Crude-oil prices tallied a sixth-straight gain Thursday, a day after U.S. data revealed a sizable weekly decline in domestic crude production.
But returns were modest, as some analysts pointed out that the crude output decline is likely temporary, given the effect of storm disruptions to activity in the Gulf of Mexico. Others pondered whether the slide in prices was at last putting at least a dent in the U.S. shale ramp up.
Meanwhile, prices for natural gas settled lower, pulling back after a five-session rally, despite data showing a smaller-than-expected weekly rise in U.S. stockpiles of the fuel.

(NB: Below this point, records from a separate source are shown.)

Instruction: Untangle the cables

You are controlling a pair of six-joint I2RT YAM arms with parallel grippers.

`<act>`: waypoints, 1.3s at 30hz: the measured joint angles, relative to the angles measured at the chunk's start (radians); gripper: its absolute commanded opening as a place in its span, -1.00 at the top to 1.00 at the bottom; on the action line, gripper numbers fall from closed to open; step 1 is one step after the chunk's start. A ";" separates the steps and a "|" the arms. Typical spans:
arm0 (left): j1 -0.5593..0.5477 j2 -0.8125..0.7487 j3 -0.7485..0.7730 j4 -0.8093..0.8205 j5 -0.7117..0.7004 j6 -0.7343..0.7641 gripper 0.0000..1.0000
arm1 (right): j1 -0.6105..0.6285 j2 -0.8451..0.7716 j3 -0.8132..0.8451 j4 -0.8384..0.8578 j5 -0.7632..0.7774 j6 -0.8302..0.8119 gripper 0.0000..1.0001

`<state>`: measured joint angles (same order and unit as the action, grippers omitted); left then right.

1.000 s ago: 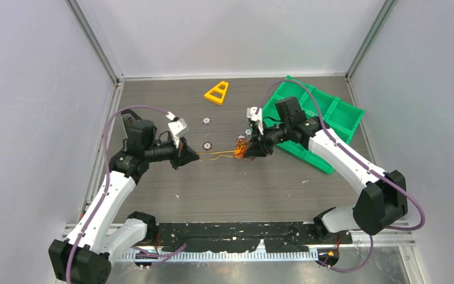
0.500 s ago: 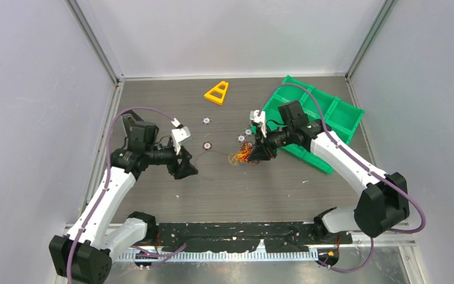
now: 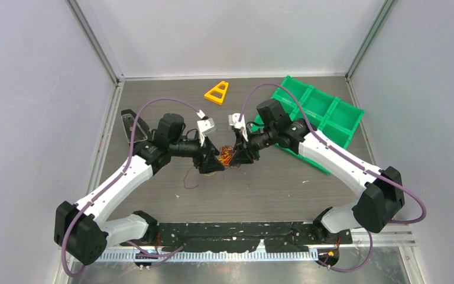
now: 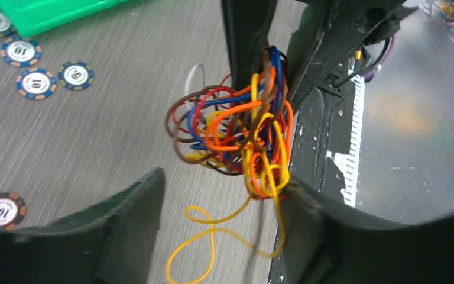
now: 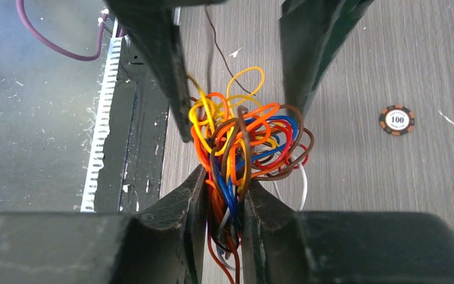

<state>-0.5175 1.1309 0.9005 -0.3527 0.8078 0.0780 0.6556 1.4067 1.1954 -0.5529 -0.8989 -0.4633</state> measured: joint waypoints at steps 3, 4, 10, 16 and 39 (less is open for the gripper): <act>-0.013 0.017 0.000 0.019 0.029 -0.031 0.97 | 0.011 0.003 0.020 0.002 0.007 -0.001 0.26; -0.015 0.016 0.000 0.024 0.041 -0.037 1.00 | 0.010 0.003 0.023 0.001 0.011 -0.002 0.10; 0.008 -0.033 -0.009 0.048 0.051 -0.035 1.00 | -0.017 -0.005 0.028 -0.043 0.014 -0.006 -0.51; 0.029 -0.118 -0.044 0.037 0.046 0.050 1.00 | -0.083 -0.034 0.080 -0.113 0.005 0.040 -0.59; 0.103 -0.168 -0.047 -0.098 -0.074 0.198 1.00 | -0.172 0.048 0.092 -0.027 0.005 0.209 0.89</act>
<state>-0.4145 0.9627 0.8539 -0.4511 0.7338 0.2760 0.4839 1.4548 1.2873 -0.5800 -0.8936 -0.2539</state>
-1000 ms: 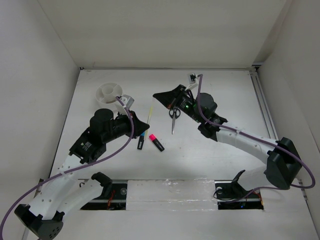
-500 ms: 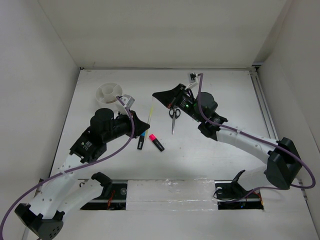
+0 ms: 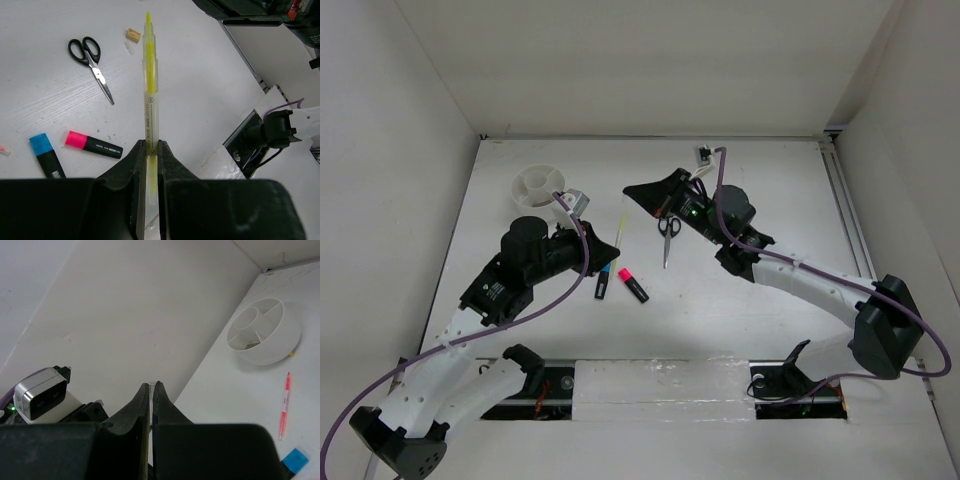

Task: Sort the stationery into containers
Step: Close the pen cap on the pen.

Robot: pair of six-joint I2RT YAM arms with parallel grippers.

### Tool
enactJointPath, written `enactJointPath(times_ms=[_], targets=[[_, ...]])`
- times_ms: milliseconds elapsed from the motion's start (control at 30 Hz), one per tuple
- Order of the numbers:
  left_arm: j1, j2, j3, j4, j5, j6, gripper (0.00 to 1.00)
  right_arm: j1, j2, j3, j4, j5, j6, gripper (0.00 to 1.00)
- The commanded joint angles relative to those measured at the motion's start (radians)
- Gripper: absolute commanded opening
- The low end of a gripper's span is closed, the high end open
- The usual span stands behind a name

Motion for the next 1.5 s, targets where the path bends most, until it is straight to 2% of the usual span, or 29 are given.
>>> enactJointPath(times_ms=[0,1033,1167,1467], targets=[[0.004,-0.004,0.008,0.043,0.009,0.012,0.0,0.009,-0.008,-0.011,0.086,-0.013,0.006,0.0],[0.004,-0.013,0.008,0.043,-0.028,0.012,0.0,0.0,-0.008,-0.043,0.118,-0.039,0.033,0.0],[0.004,-0.013,0.008,0.043,-0.01,0.012,0.0,0.0,-0.017,-0.043,0.107,0.002,0.023,0.0],[0.004,-0.013,0.008,0.043,0.0,0.012,0.0,-0.046,-0.028,-0.006,0.098,0.002,0.023,0.0]])
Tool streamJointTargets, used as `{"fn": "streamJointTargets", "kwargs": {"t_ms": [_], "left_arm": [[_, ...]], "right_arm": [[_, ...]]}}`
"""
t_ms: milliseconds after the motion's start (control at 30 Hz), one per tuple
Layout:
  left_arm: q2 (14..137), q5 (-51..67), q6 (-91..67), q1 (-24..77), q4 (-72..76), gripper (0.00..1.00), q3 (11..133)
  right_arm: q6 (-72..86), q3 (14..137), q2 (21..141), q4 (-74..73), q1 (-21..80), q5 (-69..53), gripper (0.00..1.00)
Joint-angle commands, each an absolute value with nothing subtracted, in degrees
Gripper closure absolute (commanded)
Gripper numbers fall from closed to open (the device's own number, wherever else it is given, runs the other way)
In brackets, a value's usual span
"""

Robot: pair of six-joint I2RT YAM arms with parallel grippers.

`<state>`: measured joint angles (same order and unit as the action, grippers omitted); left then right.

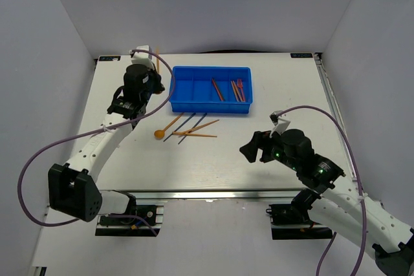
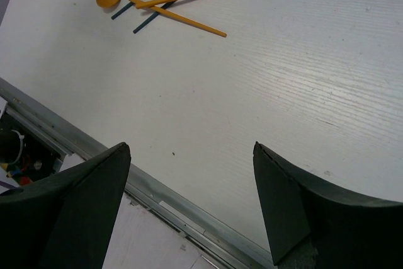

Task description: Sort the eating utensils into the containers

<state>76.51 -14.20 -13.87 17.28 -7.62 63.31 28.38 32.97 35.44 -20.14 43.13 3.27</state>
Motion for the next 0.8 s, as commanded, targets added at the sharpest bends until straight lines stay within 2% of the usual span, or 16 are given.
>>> {"fn": "streamJointTargets", "kwargs": {"t_ms": [0, 300, 767], "left_arm": [[75.06, -7.04, -16.61, 19.15, -5.63, 1.0, 65.38], [73.74, 3.77, -21.53, 20.83, -1.76, 1.0, 68.11], [65.92, 14.32, -25.92, 21.01, 3.95, 1.0, 62.58]], "right_arm": [[29.09, 36.3, 34.19, -20.56, 43.15, 6.32, 0.17], [30.06, 39.02, 30.51, -24.17, 43.07, 9.4, 0.16], [30.67, 40.69, 27.16, -27.6, 43.15, 12.57, 0.15]]}}
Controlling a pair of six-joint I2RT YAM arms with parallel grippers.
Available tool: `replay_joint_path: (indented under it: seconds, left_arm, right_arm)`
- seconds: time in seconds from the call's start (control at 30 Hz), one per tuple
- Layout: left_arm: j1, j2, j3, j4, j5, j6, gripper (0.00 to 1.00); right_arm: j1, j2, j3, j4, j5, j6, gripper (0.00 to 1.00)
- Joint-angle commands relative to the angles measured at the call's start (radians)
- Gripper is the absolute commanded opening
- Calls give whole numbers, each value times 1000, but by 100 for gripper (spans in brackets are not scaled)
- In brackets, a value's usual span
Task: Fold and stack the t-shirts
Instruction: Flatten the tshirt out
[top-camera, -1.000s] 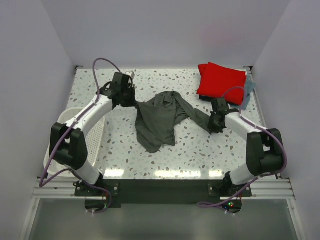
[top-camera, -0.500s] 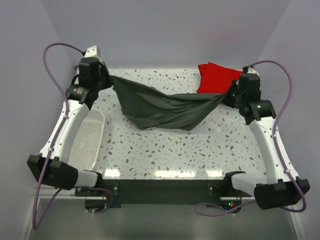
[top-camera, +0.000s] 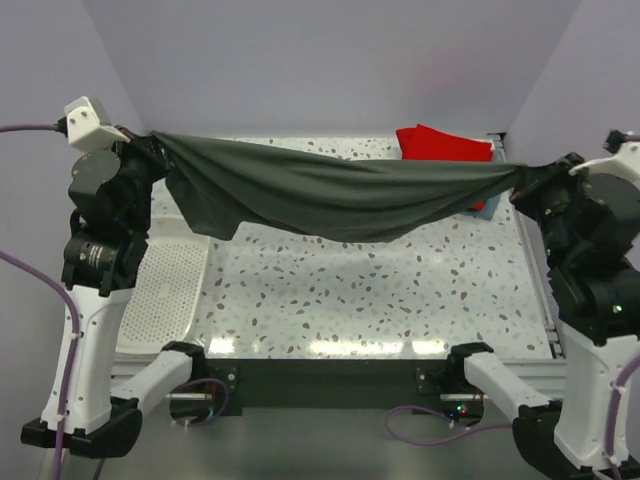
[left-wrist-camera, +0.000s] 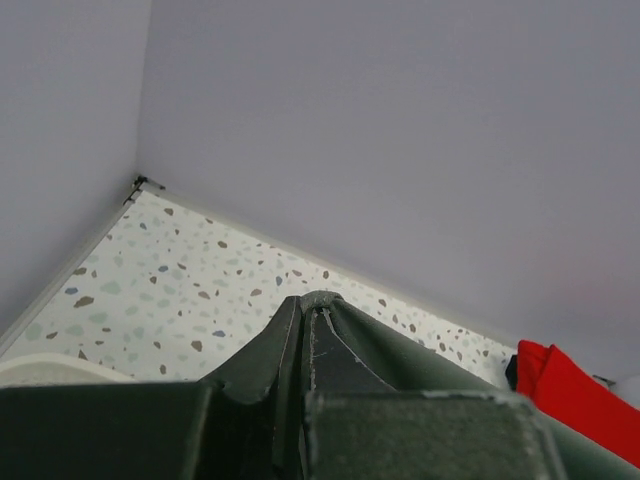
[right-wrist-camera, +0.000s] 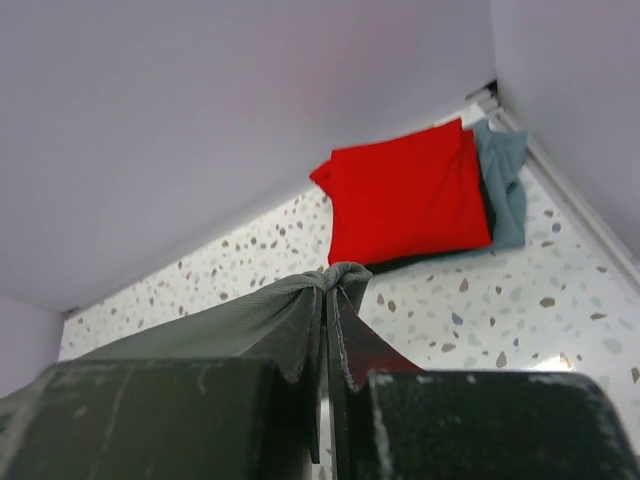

August West Texas Intermediate crude CLQ7, +0.65% added 19 cents, or 0.4%, to settle at $44.93 a barrel on the New York Mercantile Exchange. That was the highest finish since June 13, FactSet data show. Brent oil for August delivery LCOQ7, +0.63% which expires at Friday’s settlement, rose 11 cents, or 0.2%, to $47.42 a barrel on the ICE Futures Europe exchange.
Month to date, WTI and Brent have trimmed their sharp losses to a still substantial 6.9% and 5.7%, based on FactSet data tracking the most-active contracts.
The resiliency and the increasing efficiency demonstrated by U.S. producers has helped to undercut efforts led by the Organization of the Petroleum Exporting Countries to lower global inventories. Since January, when OPEC members and Russia began cutting output, oil prices have fallen more than 16% and the glut has remained.